The California law prevents banks from collecting geolocation data on prospective customers, or analyzing their data without first obtaining consent.
“Precise geolocation is in the new category of sensitive personal data that's regulated,” Reber said.
Banks have to set up opt-out links and specific-purpose limitations for anything that's considered sensitive information, including financial account login information, credit card numbers and precise geolocation.
Banks tend to have complex legacy systems and information architectures that were created for siloed lines of business.
“Having to follow the data trail in an environment that was architected in a siloed fashion without those data subject rights in mind presents a challenge,” Reber said. “When you have siloed organizations, when one line of business might be an access point for that personal data, banks need to understand where it's flowing through the organization and how the organization is using it.”
Data that comes in through the website, goes to marketing and then is put through an algorithm that predicts what bank products a person might need would be an example.
“The data and system mapping that was done originally didn't have to worry about those kinds of secondary uses,” Reber said. “That's where I see the biggest thing that [the California law] imposes: It's kind of forcing you to break down the silos.”
There are data privacy software companies that address some aspects of this need, but they have limitations.
“Capturing the purpose for gathering and using the data isn't something that a software program can accurately pick up,” Reber said. “You really need folks interviewing the lines of business individuals who are actually handling the data and not just send out surveys, the way some of the software companies do.”
What software companies help automate compliance with data privacy laws?
OneTrust, Collibra, WireWheel and Trunomi are a few.
How quickly will banks try to conform to the new rules?
Ron Raether, partner at Troutman Pepper, expects states and banks to follow a bell curve of adoption of these new rules, the way they did with data-breach statutes.
“You had the California law, and then you had a few early adopters, and then you had a mass of followers, and then you had a few late adopters,” Raether said. “I think we're going to see that experience with the state privacy rules.”
Many U.S. banks are currently trying to think through their data governance and how it needs to change under the new laws, Whitworth said.
“We have to think through, what tools, technologies, people and processes do we have that are dedicated to understanding our data: what do we have, where is it, can we access it? Can we control it?” he said. “If we're required to deliver data to a client, how are we going to do that? Can we identify, is it tagged properly? Under the [California law] coming in 2023, for instance, certain types of data are considered sensitive. Are they tagged that way? They’ll have to be at some point.”

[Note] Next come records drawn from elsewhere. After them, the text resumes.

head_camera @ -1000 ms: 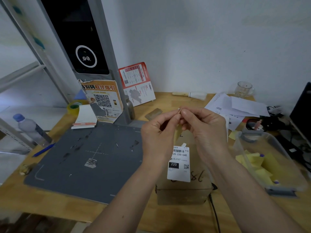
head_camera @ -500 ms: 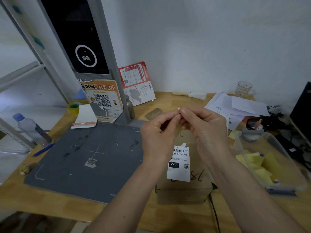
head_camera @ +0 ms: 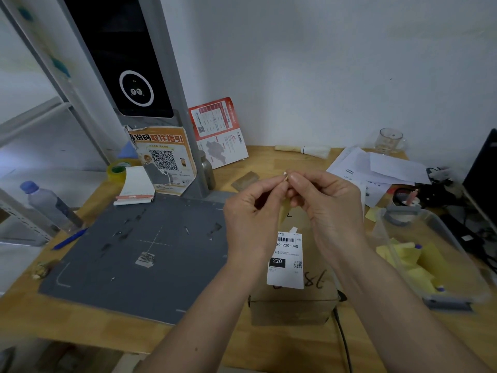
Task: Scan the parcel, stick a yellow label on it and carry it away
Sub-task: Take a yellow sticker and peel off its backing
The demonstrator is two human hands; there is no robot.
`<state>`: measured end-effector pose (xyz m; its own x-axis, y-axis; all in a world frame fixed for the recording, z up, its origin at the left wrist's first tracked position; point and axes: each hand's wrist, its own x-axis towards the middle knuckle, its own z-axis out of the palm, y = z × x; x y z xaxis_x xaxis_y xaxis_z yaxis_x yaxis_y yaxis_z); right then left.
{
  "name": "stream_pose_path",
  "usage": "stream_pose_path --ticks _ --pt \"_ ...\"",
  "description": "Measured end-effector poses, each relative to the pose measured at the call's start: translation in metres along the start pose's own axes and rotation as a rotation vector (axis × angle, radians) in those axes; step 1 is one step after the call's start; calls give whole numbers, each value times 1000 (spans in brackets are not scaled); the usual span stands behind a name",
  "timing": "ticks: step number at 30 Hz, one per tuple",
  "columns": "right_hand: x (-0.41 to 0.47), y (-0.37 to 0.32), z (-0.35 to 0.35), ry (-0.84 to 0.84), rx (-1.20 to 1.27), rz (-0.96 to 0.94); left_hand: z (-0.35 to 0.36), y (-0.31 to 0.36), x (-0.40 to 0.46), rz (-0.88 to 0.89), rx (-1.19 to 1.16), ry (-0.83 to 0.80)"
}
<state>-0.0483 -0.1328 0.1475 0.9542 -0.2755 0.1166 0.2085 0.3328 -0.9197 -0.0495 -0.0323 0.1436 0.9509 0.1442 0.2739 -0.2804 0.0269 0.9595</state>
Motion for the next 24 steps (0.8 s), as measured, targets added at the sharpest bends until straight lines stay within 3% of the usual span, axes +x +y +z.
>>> stream_pose_path --ticks 24 --pt "-3 -4 0 -2 86 75 -1 3 -2 72 64 -27"
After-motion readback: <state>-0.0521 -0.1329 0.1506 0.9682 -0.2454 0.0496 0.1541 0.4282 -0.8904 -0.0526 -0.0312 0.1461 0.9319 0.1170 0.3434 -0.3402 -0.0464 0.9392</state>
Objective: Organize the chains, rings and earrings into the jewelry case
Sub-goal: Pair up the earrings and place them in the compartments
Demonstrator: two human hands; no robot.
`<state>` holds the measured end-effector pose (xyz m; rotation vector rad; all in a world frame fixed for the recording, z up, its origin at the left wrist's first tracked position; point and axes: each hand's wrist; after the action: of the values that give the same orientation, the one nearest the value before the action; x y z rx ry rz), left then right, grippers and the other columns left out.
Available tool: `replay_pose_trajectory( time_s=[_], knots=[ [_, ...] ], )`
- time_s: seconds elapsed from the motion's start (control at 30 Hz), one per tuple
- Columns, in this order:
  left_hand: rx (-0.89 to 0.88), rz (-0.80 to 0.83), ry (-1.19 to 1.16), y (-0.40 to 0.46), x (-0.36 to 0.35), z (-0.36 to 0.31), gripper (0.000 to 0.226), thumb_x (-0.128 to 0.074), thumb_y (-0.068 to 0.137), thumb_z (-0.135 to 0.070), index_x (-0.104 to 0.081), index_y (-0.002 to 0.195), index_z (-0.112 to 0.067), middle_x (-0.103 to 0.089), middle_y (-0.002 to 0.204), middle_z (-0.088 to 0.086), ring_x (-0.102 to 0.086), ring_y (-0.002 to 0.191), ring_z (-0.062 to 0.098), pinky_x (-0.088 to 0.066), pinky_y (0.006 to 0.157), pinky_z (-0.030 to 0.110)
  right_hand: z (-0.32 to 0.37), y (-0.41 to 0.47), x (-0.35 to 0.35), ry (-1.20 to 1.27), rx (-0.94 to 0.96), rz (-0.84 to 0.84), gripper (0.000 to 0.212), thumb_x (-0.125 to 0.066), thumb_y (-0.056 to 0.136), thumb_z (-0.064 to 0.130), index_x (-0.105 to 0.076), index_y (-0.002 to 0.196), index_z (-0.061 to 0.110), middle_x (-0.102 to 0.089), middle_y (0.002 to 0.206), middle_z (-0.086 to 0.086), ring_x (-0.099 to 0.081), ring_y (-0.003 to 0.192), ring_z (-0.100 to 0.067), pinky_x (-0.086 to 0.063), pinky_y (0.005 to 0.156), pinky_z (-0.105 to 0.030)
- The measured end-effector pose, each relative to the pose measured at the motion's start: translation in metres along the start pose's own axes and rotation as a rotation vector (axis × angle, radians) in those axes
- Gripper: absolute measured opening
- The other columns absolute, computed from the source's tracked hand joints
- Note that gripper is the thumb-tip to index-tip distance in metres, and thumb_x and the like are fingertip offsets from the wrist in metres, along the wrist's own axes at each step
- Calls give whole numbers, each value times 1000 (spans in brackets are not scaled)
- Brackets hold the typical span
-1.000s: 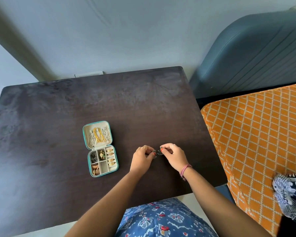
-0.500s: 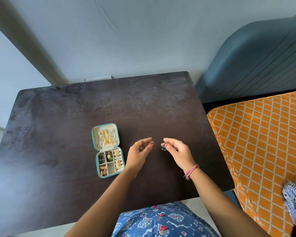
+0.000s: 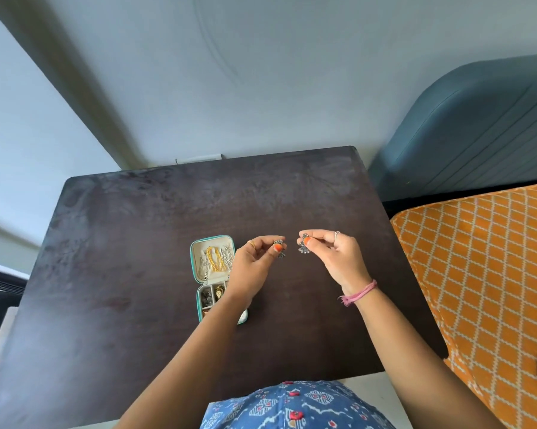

What are bankers most worried about with regard to privacy laws?
“One of the biggest concerns is that if we see a patchwork of state laws that are inconsistent with one another, how do we reconcile these things?” Whitworth said. “How are you going to stand up your controls to manage all of this properly? I think you'll see a lot of the banks will heavily lobby for a single standard, whether it's a federal law or just clarity such that financial institutions will understand what parameters they're operating under. If you have inconsistent laws, it becomes impossible to comply.”